Fit a stacked-trait, multivariate GLLVM

Top-level entry point for the multivariate site–trait model of Nakagawa et al. (in prep) functional biogeography (and the related behavioural-syndromes / phylogenetic / systematic-mapping reduced-rank models). Long-format input with one row per (unit, trait) observation; glmmTMB-style formula syntax for fixed effects, plus a 3 x 5 grid of covariance-structure keywords organised by correlation (none / phylo / spatial) and mode (scalar / unique / indep / dep / latent):

Usage

gllvmTMB(
  formula,
  data,
  trait = "trait",
  unit = "site",
  unit_obs = "site_species",
  cluster = "species",
  family = gaussian(),
  weights = NULL,
  mesh = NULL,
  phylo_vcv = NULL,
  phylo_tree = NULL,
  known_V = NULL,
  lambda_constraint = NULL,
  control = gllvmTMBcontrol(),
  silent = TRUE,
  site = NULL,
  species = NULL
)

Arguments

formula

A glmmTMB-style formula, e.g. value ~ 0 + trait + (0 + trait):env_temp + (0 + trait):env_precip. Fixed effects and any of the 3 x 5 keyword-grid covstructs above are supported (plus phylo_slope() and meta_known_V()).

data

A long-format data frame with one row per (unit, trait) observation. Must include the response (LHS of formula), the columns named in unit, unit_obs, cluster, trait, and any predictors referenced in the formula.

trait

Name of the column holding the trait factor (the "trait" dimension of the unit × trait response matrix).

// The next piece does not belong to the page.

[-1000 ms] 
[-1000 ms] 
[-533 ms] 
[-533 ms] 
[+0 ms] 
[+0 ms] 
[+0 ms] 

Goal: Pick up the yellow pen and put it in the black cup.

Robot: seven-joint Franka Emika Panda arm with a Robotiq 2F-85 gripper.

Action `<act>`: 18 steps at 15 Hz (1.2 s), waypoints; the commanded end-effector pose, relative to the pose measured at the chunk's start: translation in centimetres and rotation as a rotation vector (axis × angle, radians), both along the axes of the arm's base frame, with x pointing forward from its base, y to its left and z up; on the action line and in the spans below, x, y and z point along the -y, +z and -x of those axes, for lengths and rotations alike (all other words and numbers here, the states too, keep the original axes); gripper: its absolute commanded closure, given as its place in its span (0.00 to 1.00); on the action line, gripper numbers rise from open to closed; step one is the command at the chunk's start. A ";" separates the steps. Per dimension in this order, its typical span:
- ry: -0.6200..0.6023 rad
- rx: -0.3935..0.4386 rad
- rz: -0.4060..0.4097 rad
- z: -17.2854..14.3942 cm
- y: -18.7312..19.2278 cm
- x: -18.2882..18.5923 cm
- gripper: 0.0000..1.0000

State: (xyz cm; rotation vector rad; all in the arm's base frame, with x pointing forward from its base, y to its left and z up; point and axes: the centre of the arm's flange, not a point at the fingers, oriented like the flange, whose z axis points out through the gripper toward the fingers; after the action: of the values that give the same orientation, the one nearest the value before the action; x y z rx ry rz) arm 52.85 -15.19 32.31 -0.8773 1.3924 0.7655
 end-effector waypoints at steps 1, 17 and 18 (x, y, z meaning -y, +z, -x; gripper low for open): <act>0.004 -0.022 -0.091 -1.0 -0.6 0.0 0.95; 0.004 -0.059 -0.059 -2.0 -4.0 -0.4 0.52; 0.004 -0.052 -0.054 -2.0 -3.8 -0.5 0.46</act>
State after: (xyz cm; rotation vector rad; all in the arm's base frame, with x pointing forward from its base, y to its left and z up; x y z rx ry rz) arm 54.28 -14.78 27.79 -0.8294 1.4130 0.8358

Default "trait".

unit

Name of the column holding the between-unit grouping factor (the "unit" dimension of the unit × trait response matrix). Examples: "site" for site × species data, "individual" for behavioural-syndrome data, "species" for PGLLVM, "paper" for systematic mapping. Default "site".

unit_obs

Name of the column holding the within-unit grouping factor — one level per (unit, replicate) cell — used by latent(0 + trait | unit_obs, ...) and unique(0 + trait | unit_obs) for the W-tier covariance. Default "site_species" (the conventional name in joint species distribution modelling; safe for site × species data). For other domains pass e.g. unit_obs = "obs" for behavioural syndromes.

cluster

Name of the column holding the third grouping factor (the "cluster" slot). When the column name matches the row/column names of phylo_vcv (or the tip labels of phylo_tree), this slot also drives the phylogenetic random effects (phylo_latent, phylo_scalar, phylo_unique, phylo_slope). When the column does not match a phylogenetic correlation, the slot still functions as a regular crossed/nested third grouping (e.g. cluster = "population" for 3-level personality data, cluster = "study" for multi-study meta-analysis). Default "species". For datasets with no third grouping the column may be absent from data; the engine will synthesise a placeholder.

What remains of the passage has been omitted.